▸ What this task involves:
When a line below contains the string "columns", show that line.
------------------------
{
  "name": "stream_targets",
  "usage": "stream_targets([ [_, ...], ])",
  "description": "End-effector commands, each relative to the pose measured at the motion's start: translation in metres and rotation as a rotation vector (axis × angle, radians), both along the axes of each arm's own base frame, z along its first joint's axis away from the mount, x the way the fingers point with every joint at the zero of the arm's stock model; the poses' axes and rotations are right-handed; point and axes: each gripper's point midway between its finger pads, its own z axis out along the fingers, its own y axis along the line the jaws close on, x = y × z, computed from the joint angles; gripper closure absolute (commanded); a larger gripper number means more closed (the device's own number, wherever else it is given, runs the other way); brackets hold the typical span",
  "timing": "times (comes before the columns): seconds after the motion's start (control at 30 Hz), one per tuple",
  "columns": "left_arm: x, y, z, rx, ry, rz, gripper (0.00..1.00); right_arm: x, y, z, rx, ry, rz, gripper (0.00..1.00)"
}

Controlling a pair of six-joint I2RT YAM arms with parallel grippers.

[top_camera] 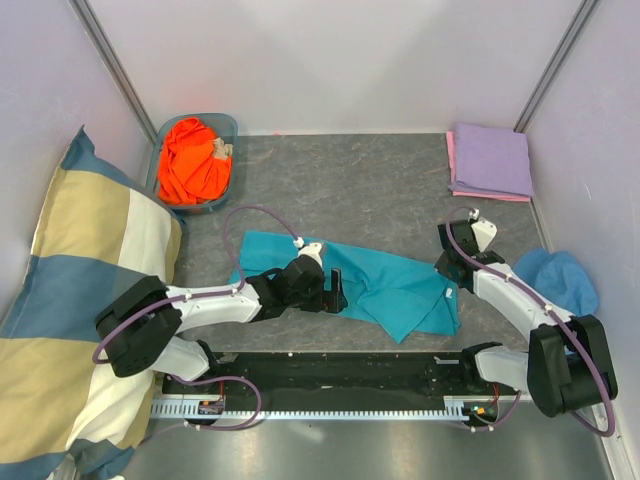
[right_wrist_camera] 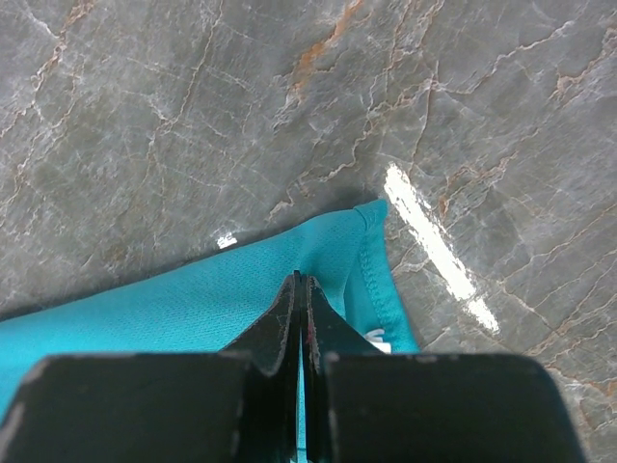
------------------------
▸ Result of the task:
  "timing": "times (comes before the columns): seconds after the motion's start (control at 30 Hz), one per tuple",
  "columns": "left_arm: x, y, z, rx, ry, rz, gripper (0.00..1.00); right_arm: x, y, z, rx, ry, rz, gripper (0.00..1.00)"

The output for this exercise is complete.